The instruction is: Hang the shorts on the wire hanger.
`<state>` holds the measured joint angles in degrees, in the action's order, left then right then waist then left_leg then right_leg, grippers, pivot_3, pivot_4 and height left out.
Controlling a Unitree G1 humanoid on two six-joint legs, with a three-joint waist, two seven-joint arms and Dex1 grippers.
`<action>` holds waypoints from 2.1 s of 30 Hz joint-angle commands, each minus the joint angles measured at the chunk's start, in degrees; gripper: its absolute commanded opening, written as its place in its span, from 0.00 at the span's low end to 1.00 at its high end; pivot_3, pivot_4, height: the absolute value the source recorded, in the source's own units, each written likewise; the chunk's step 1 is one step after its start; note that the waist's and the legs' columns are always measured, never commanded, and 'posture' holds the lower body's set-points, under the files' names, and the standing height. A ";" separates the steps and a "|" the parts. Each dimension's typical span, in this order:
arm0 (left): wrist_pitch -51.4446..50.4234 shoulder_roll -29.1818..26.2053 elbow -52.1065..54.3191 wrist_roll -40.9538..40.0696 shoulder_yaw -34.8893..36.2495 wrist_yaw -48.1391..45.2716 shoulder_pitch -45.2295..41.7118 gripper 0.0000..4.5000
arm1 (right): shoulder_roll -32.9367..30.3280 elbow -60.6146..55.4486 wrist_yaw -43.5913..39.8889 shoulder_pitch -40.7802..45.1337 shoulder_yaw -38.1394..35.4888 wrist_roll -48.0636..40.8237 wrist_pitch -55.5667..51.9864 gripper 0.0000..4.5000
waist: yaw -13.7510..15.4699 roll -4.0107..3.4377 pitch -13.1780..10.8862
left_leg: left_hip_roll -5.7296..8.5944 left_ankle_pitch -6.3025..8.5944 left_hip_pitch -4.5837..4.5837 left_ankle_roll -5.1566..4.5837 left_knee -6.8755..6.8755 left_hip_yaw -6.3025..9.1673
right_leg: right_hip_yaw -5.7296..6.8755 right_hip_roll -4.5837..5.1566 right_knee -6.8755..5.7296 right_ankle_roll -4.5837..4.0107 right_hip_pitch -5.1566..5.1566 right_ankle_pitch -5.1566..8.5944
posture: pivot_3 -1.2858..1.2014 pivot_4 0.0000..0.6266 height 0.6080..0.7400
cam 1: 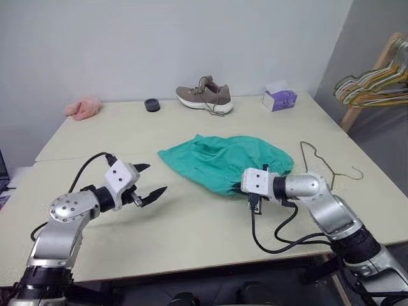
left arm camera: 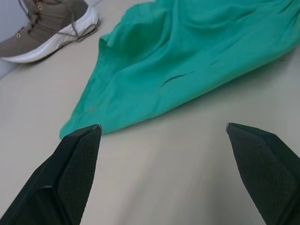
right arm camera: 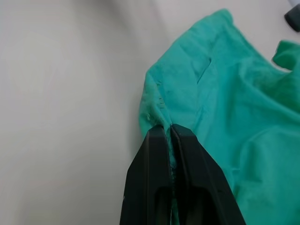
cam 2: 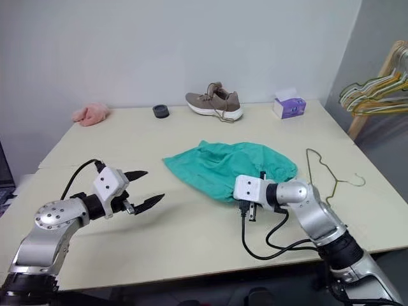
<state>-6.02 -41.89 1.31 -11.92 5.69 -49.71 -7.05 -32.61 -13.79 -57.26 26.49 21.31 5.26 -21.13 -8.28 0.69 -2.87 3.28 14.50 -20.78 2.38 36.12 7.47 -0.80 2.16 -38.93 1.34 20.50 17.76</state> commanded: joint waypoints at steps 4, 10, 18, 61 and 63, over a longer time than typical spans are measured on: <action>12.78 0.06 -13.61 7.78 -5.74 -1.18 -8.14 1.00 | -3.75 -9.24 -4.57 3.46 -4.50 -7.00 -6.31 0.02 | -1.51 0.01 0.01 | 0.00 0.00 -0.01 0.00 0.00 0.03 | 0.02 0.00 0.00 0.01 0.01 0.00 | 0.40 0.00 1.00; 25.22 1.55 -31.53 14.93 -9.29 3.28 -15.24 1.00 | -6.11 -14.03 -5.07 4.27 -6.10 -11.02 -10.98 0.02 | -3.25 0.06 0.04 | 0.01 0.00 -0.03 0.00 0.01 0.07 | 0.09 0.05 -0.01 0.09 0.00 -0.02 | 0.39 0.00 1.00; 35.48 2.30 -47.39 22.48 -13.22 9.36 -21.56 1.00 | -8.77 -17.43 -4.50 3.79 -6.78 -13.72 -13.82 0.02 | -6.03 0.15 0.11 | 0.06 0.00 -0.10 -0.01 0.02 0.10 | 0.13 0.12 0.01 0.26 0.02 -0.10 | 0.38 0.00 1.00; -3.03 4.26 -54.94 3.19 -7.77 16.41 -60.84 0.00 | 9.11 84.10 21.59 62.16 7.12 15.07 38.08 0.00 | -4.53 -0.27 -0.23 | 0.08 -0.75 -0.12 0.44 0.10 0.24 | 0.06 -0.06 -0.36 -0.05 0.28 -0.83 | 0.45 0.00 1.00; 3.65 3.19 -62.83 6.43 -7.67 21.90 -71.29 0.00 | 11.12 86.69 29.34 69.05 6.05 16.87 41.49 0.00 | -5.45 -0.14 -0.16 | 0.14 -0.88 -1.25 0.68 0.24 0.07 | -0.17 0.05 -0.66 -0.07 1.58 -0.85 | 0.45 0.00 1.00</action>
<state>-9.66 -36.56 -56.92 -8.45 -4.11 -33.72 -71.21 -21.44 70.90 -36.05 89.60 28.81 20.06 16.31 -13.74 0.54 -3.03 3.45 13.63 -22.53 3.07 36.48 7.46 -1.01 2.26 -39.66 1.29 22.54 16.92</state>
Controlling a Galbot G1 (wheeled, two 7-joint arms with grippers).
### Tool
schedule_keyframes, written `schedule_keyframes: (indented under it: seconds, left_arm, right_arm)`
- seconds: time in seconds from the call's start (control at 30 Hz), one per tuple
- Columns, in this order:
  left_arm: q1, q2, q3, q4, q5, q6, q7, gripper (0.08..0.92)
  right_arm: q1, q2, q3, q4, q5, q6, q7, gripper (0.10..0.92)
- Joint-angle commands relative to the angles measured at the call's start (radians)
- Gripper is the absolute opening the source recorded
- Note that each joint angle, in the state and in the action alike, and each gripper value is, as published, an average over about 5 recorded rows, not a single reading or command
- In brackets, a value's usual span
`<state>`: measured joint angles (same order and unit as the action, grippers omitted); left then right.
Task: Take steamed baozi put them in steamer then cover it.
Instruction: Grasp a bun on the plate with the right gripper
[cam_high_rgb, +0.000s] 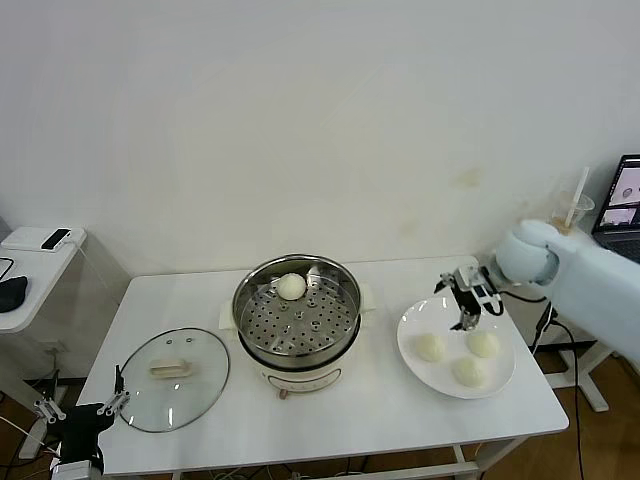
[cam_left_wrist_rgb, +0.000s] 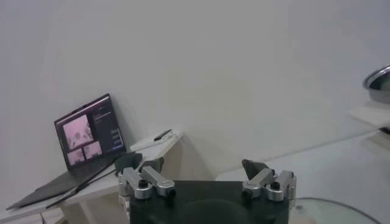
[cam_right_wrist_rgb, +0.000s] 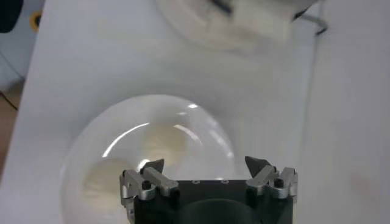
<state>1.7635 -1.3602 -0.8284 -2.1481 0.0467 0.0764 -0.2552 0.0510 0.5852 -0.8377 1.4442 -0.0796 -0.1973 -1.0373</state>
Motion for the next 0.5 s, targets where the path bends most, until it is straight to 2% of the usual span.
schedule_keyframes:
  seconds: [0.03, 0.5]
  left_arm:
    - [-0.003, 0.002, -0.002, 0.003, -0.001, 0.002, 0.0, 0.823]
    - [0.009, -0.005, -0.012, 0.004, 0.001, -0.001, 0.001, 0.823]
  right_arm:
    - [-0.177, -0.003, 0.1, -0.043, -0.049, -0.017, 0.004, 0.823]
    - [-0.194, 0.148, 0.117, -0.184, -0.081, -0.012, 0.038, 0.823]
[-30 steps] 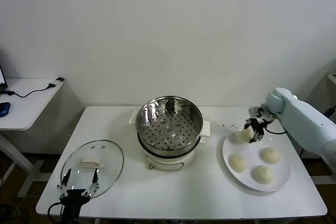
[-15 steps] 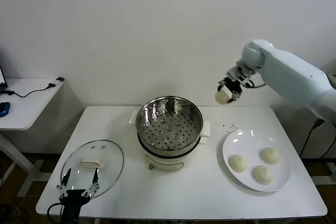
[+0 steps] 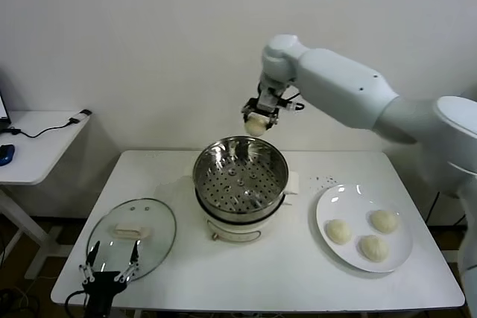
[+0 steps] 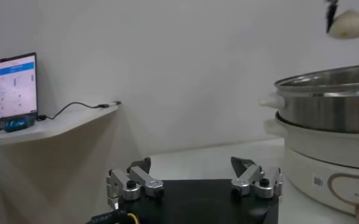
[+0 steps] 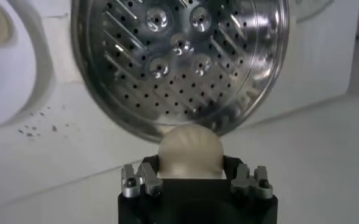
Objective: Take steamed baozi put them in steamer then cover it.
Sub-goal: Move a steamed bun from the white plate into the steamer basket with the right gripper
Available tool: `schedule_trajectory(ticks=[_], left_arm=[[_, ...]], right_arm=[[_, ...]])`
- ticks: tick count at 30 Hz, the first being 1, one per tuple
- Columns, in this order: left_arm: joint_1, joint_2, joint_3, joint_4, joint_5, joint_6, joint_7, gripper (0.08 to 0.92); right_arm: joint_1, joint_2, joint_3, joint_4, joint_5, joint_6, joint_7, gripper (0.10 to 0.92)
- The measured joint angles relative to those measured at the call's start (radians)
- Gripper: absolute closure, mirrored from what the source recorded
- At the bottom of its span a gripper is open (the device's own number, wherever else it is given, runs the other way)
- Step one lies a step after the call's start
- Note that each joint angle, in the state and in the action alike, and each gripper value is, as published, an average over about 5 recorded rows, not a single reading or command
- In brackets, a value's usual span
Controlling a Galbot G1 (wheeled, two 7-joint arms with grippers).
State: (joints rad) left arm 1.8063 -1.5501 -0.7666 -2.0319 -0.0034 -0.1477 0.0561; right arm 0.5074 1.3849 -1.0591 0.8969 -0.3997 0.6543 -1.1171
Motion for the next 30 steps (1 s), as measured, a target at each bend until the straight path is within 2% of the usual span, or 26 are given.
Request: schedule_trajectory(ticks=[9,22,25,30], left_arm=[[-0.002,-0.004,0.003,0.001,-0.001,0.0,-0.002,0.177],[-0.011,-0.004,0.002,0.02,-0.005,0.001,-0.003,0.177],[-0.014,-0.005,0.003,0.023,-0.006,0.001,-0.004,0.177],[-0.018,-0.006,0.006,0.028,-0.008,0.001,-0.006,0.177]], right_arm=[[-0.079,0.063,-0.001,-0.039,-0.103,0.056,0.031,0.338],[-0.141,0.083,-0.016,-0.069,-0.14,0.071,0.032,0.335],[-0.145,0.083,-0.017,-0.072,-0.14,0.066,0.027,0.308],[-0.146,0.082,-0.016,-0.074,-0.129,0.055,0.015,0.215]])
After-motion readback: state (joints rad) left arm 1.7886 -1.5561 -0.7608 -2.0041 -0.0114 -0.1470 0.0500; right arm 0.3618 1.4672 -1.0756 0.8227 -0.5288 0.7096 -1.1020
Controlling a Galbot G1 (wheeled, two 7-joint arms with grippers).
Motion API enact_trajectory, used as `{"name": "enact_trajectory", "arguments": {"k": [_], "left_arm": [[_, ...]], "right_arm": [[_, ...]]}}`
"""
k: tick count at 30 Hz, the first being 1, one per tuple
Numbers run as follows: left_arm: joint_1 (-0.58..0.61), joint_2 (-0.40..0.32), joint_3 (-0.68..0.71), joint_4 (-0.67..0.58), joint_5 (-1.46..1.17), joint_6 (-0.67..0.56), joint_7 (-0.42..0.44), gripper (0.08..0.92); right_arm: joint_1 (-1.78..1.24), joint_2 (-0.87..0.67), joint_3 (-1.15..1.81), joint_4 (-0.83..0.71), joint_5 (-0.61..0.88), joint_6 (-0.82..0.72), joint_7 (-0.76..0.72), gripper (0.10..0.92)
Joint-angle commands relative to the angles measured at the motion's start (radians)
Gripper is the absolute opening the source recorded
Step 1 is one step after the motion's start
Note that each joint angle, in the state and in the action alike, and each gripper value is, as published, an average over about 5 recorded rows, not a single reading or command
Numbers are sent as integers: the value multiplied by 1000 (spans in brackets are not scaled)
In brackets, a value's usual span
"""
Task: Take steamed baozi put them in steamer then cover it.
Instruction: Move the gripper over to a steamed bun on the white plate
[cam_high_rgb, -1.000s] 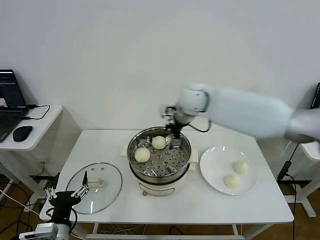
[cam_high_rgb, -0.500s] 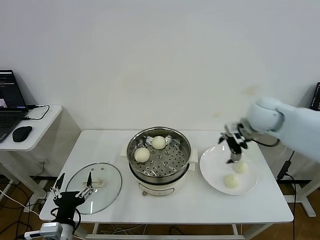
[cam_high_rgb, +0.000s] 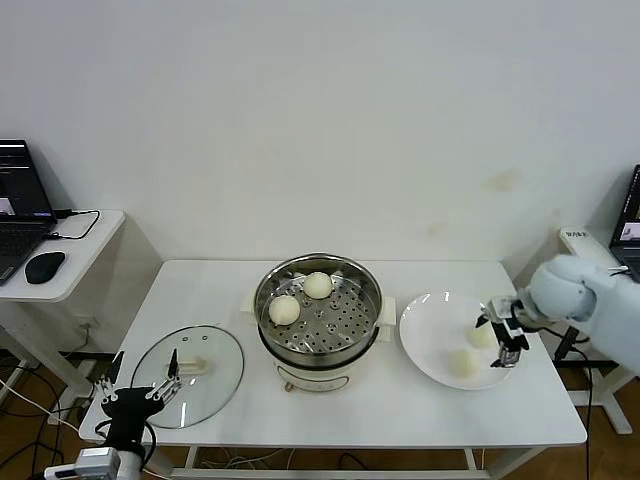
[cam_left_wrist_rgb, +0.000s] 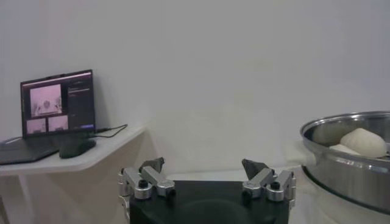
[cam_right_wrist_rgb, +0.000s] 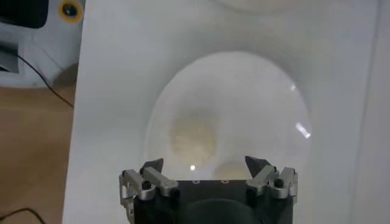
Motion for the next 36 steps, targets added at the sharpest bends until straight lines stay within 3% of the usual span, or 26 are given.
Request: {"name": "enact_trajectory", "arguments": {"k": [1,17,36], "left_arm": [[1,-1,-4,0,-1,0,0,823],[-3,-2,-20,19,-4,-1,1,823],[-2,-13,-18,28,-6,-1,0,823]], "right_arm": [[-177,50,119,-89,-66,17,26,823],[-175,198,112,-178,-55,4,68,815],[-150,180,111,-180,-66,-20,43,613]]}}
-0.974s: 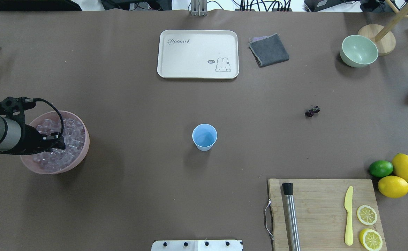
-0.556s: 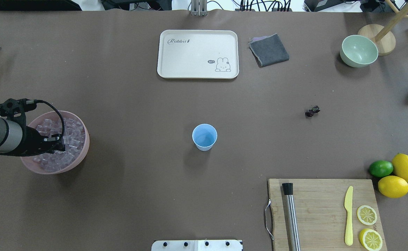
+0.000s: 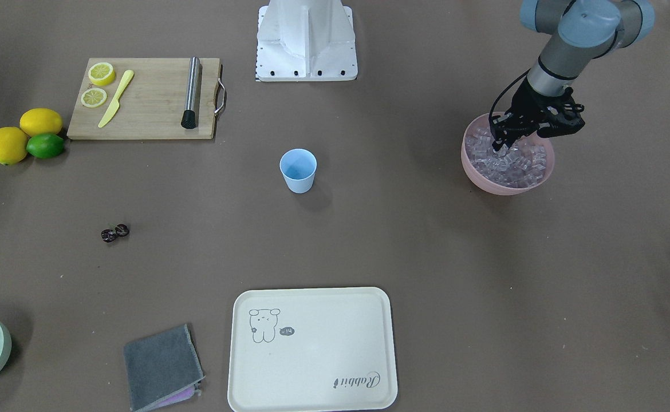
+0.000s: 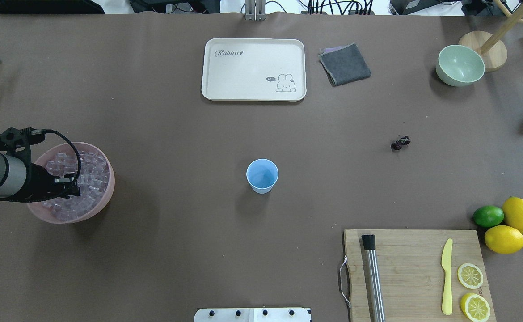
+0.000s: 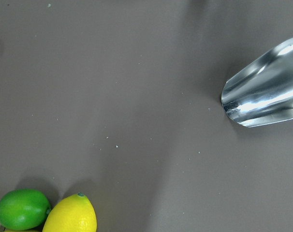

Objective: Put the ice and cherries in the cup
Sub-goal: 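Reach the left gripper into the pink bowl and grasp an ice cube, then carry the ice cube with the left gripper over the blue cup and release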

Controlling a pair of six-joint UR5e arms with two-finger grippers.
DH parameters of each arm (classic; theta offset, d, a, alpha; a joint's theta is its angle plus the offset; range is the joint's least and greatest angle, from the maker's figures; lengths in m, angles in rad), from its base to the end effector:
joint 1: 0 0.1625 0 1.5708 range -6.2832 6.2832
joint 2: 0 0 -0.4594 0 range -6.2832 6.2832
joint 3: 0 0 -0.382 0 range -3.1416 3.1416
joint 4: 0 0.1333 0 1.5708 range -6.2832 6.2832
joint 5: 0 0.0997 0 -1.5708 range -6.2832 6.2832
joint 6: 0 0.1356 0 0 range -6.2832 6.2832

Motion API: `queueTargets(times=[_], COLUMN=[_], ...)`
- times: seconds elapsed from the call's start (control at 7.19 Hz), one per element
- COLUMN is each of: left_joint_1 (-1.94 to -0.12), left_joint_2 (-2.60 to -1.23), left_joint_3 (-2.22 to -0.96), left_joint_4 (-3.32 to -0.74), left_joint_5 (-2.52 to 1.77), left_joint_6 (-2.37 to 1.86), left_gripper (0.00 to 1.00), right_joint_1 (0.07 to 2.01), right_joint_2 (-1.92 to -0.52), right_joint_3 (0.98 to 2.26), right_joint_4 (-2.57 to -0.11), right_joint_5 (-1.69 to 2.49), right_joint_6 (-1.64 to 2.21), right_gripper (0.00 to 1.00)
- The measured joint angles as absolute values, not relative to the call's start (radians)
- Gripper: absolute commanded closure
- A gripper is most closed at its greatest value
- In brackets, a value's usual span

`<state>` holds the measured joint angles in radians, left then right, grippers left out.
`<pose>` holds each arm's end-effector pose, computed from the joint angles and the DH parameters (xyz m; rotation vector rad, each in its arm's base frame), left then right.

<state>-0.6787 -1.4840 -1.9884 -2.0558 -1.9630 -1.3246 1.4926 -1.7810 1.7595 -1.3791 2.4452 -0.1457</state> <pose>0.3233 -0.3654 0.5094 0.0280 0.8870 -0.2439 -0.0020 -0.4001 0.6888 0.1892 -0.8693 -0.2834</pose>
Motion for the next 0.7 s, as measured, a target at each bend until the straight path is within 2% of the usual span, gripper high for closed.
queueTargets(times=[0.42, 0.7], left_joint_1=[-0.689, -0.670], left_joint_2=[-1.544, -1.763], left_joint_3=[-2.120, -2.112], left_joint_4=[-1.915, -1.780], left_joint_5=[-1.972, -1.970], left_joint_6=[-1.332, -1.406], left_gripper=[1.00, 1.00], right_joint_1=[1.491, 1.470], right_joint_2=[-1.779, -1.772], right_joint_3=[1.763, 1.789], right_joint_4=[-1.378, -1.378], right_joint_5=[2.446, 2.444], right_joint_6=[-0.137, -0.089], right_gripper=[0.01, 0.01])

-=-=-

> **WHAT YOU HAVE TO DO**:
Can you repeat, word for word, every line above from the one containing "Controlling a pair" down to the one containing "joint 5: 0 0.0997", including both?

> **RESPONSE TO THE EXERCISE**:
Controlling a pair of six-joint UR5e arms with two-finger grippers.
DH parameters of each arm (classic; theta offset, d, a, alpha; a joint's theta is its angle plus the offset; range is the joint's least and greatest angle, from the maker's figures; lengths in m, angles in rad), from its base to the end effector:
joint 1: 0 0.1625 0 1.5708 range -6.2832 6.2832
joint 2: 0 0 -0.4594 0 range -6.2832 6.2832
joint 3: 0 0 -0.382 0 range -3.1416 3.1416
joint 4: 0 0.1333 0 1.5708 range -6.2832 6.2832
joint 5: 0 0.0997 0 -1.5708 range -6.2832 6.2832

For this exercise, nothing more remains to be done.